The Poverty Strategy Commission published a raft of proposals to lift 4.2 million out of poverty, including 2.2 million people stranded in “deep poverty” — defined as household income at least 50 per cent below the official poverty line and equivalent to £11,013 a year for a single parent with two children.

It was launched three years ago and its independent findings present a challenge as the government prepares to announce its own months-delayed child poverty reduction strategy.

Labour ministers such as welfare minister Sir Stephen Timms, energy minister Miatta Fahnbulleh and policy adviser Graeme Cooke were key members of the commission before joining the government. Prisons minister Lord Timpson is a commission adviser.
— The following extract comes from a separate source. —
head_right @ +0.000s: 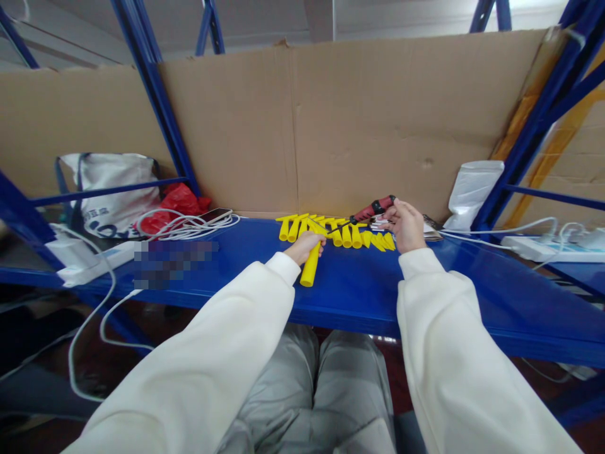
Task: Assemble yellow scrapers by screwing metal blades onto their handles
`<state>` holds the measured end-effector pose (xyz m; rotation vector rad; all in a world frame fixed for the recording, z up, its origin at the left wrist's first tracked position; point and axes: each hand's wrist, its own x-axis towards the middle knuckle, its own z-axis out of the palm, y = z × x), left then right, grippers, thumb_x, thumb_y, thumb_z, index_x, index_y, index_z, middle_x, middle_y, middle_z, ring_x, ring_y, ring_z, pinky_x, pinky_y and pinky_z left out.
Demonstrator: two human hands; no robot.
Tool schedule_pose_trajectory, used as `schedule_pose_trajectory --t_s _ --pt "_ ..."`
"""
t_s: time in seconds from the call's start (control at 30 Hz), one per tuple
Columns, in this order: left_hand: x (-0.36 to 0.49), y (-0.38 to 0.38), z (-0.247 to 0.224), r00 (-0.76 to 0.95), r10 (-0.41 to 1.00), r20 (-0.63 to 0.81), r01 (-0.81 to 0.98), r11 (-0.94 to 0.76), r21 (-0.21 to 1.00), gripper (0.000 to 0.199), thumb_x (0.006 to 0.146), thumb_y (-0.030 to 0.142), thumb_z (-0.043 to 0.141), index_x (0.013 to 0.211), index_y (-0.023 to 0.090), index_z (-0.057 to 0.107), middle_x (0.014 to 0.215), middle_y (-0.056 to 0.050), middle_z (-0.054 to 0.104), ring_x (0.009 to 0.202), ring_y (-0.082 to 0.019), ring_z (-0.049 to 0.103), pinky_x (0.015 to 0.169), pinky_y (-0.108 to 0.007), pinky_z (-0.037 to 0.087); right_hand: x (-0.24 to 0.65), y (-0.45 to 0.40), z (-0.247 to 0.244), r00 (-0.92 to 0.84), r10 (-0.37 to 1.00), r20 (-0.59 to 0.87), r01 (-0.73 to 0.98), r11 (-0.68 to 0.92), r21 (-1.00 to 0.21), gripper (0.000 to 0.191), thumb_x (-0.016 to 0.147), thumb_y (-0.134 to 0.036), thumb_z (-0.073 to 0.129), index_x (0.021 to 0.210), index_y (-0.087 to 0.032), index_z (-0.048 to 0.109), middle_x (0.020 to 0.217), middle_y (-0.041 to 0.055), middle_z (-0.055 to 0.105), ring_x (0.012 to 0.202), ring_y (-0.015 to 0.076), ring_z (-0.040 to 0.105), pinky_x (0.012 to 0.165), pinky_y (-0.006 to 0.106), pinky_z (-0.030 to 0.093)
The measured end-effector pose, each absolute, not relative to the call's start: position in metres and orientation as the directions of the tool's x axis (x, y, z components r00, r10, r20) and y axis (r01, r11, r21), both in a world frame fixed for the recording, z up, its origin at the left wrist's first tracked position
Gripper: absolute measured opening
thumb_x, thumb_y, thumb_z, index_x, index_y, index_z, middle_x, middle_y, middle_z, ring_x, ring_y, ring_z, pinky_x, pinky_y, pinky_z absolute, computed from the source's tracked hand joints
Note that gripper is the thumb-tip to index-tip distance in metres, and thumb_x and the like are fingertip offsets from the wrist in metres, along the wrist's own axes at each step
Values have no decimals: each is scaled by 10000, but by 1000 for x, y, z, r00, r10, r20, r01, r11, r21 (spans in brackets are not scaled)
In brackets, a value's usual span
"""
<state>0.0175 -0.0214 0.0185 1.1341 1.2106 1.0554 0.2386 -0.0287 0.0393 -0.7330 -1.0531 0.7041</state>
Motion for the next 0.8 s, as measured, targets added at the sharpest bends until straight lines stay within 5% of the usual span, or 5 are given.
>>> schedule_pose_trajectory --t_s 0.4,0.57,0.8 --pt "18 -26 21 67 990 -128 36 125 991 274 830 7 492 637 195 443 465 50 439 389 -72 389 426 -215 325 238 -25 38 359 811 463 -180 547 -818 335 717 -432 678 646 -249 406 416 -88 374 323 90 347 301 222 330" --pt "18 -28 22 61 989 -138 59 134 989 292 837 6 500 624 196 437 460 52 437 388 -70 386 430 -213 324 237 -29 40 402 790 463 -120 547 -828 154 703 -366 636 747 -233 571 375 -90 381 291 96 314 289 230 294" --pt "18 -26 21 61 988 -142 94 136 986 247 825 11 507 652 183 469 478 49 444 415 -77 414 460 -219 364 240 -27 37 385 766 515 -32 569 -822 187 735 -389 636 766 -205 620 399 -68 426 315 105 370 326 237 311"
Its report states that it is “clearly a concern that more than one in three of the UK’s future citizens are growing up in poverty, with all of the damage to educational outcomes and future health and employment prospects that comes with it.”
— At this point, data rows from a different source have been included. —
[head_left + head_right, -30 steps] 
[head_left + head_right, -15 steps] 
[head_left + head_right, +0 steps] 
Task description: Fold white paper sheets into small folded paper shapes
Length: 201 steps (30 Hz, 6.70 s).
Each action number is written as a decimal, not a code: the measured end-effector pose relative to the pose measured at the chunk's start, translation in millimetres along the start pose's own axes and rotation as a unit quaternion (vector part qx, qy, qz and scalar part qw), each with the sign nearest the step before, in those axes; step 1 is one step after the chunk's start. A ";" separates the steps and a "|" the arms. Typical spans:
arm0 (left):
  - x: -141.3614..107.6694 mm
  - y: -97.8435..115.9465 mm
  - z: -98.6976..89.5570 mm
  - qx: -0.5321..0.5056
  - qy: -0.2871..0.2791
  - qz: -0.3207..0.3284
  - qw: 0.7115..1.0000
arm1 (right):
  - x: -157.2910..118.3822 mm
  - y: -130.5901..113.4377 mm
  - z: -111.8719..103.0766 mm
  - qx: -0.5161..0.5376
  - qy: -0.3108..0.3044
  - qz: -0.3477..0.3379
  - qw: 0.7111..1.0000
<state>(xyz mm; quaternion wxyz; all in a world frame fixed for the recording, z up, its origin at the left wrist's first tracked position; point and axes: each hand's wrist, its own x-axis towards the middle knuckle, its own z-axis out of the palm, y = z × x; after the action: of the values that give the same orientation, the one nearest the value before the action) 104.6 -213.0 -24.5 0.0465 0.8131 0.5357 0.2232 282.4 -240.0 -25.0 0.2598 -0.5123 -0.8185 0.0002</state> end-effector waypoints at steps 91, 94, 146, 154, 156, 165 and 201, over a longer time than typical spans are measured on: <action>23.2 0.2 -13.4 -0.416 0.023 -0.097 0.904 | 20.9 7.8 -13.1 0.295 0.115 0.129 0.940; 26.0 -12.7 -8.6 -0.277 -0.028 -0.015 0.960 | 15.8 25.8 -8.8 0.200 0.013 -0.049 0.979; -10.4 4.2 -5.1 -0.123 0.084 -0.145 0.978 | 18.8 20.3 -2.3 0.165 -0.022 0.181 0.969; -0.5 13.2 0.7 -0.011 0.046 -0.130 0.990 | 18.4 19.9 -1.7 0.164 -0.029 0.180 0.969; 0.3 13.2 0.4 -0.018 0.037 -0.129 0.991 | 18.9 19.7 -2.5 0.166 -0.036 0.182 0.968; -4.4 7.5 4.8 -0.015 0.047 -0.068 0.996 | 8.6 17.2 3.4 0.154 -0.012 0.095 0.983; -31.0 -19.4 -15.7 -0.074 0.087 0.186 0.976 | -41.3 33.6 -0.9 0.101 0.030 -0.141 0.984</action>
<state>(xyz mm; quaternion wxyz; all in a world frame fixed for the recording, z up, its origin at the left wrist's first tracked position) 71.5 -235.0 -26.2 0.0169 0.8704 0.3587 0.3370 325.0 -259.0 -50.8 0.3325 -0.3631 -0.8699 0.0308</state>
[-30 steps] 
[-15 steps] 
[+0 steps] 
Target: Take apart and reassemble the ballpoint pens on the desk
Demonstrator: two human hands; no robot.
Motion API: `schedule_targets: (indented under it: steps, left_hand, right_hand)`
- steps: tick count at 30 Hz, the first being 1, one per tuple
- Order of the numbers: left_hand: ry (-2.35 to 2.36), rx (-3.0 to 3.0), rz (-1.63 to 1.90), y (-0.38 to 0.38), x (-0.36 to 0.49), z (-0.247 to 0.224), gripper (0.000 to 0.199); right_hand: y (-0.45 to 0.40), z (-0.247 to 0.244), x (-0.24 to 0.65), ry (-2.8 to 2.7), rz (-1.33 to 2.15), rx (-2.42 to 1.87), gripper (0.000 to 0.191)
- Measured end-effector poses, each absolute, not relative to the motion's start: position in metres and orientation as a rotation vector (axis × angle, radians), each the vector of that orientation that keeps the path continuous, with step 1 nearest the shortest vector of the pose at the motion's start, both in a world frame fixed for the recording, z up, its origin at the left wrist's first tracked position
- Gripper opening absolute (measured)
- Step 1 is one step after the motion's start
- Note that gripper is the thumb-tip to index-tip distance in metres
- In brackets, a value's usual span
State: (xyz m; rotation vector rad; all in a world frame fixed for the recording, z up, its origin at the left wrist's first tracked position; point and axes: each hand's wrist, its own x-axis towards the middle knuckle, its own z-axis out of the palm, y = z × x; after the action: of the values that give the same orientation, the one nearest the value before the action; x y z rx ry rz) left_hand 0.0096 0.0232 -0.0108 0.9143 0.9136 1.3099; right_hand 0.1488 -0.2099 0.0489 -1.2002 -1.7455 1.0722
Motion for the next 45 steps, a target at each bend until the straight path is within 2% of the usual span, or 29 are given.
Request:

It calls for the two-child limit to be done away with as part of a group of wider measures to introduce a so-called “benefits floor” to ensure no-one has to live in deep poverty — where their total resources fall below 50 per cent below the poverty line.

The standard allowance in universal credit should be raised to provide “at least the level of support needed for different families to avoid deep poverty” and an assurance that any deductions from benefits such as debt repayments do not push families below the deep poverty line, commissioners said.

They also called for a new social contract, where efforts to tackle poverty “are shared between actors from across society.”

Former Labour prime minister Gordon Brown said: “This report reveals the deep, abject and worsening poverty faced by millions of children and the urgent need to act.”

The two-child cap was introduced by the Tories in 2017. It restricts child tax credit and universal credit to the first two children in most households.

A government spokesperson said: “This government is determined to drive down poverty and ensure that every child gets the best start in life.”